- [Directions]:
Find the string "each" in the listing and report every line that has it.

═══ Dataset extract ═══

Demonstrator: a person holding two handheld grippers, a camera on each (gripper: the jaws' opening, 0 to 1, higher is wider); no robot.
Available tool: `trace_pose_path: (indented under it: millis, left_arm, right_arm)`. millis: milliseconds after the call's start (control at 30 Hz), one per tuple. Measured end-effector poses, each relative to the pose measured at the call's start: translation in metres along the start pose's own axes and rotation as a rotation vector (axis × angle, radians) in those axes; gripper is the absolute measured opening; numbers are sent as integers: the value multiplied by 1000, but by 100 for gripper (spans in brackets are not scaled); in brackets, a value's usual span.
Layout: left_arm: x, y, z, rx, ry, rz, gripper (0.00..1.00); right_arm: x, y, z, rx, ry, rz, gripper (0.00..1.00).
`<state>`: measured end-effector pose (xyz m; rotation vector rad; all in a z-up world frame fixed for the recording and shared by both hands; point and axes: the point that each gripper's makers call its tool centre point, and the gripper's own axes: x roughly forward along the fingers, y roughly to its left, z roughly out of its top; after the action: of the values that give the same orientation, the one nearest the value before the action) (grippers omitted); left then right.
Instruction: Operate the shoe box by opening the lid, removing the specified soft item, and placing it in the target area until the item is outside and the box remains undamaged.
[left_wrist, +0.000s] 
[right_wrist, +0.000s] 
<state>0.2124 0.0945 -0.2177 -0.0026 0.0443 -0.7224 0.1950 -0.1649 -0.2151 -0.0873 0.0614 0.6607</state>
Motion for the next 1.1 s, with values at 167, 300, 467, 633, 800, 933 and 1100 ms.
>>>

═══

- [Solution below]:
Demonstrator: a person holding two handheld grippers, a camera on each (gripper: the jaws' opening, 0 to 1, higher is wider); no robot.
Available tool: `trace_pose_path: (indented under it: millis, left_arm, right_arm)`. millis: milliseconds after the call's start (control at 30 Hz), one per tuple. Measured end-effector poses, each relative to the pose measured at the call's start: translation in metres along the start pose's own axes and rotation as a rotation vector (axis × angle, radians) in those axes; gripper is the absolute measured opening; numbers are sent as integers: the value multiplied by 1000, but by 100 for gripper (spans in brackets are not scaled); in brackets, a value's usual span.
`<state>`: measured end-effector pose (xyz m; rotation vector rad; all in a z-up world frame fixed for the recording and shared by both hands; point and axes: the point that each gripper's makers call its tool centre point, and the gripper's own axes: x roughly forward along the fingers, y roughly to its left, z roughly out of its top; after the action: of the values that give the same orientation, the one nearest the value before the action) (grippers omitted); left then right.

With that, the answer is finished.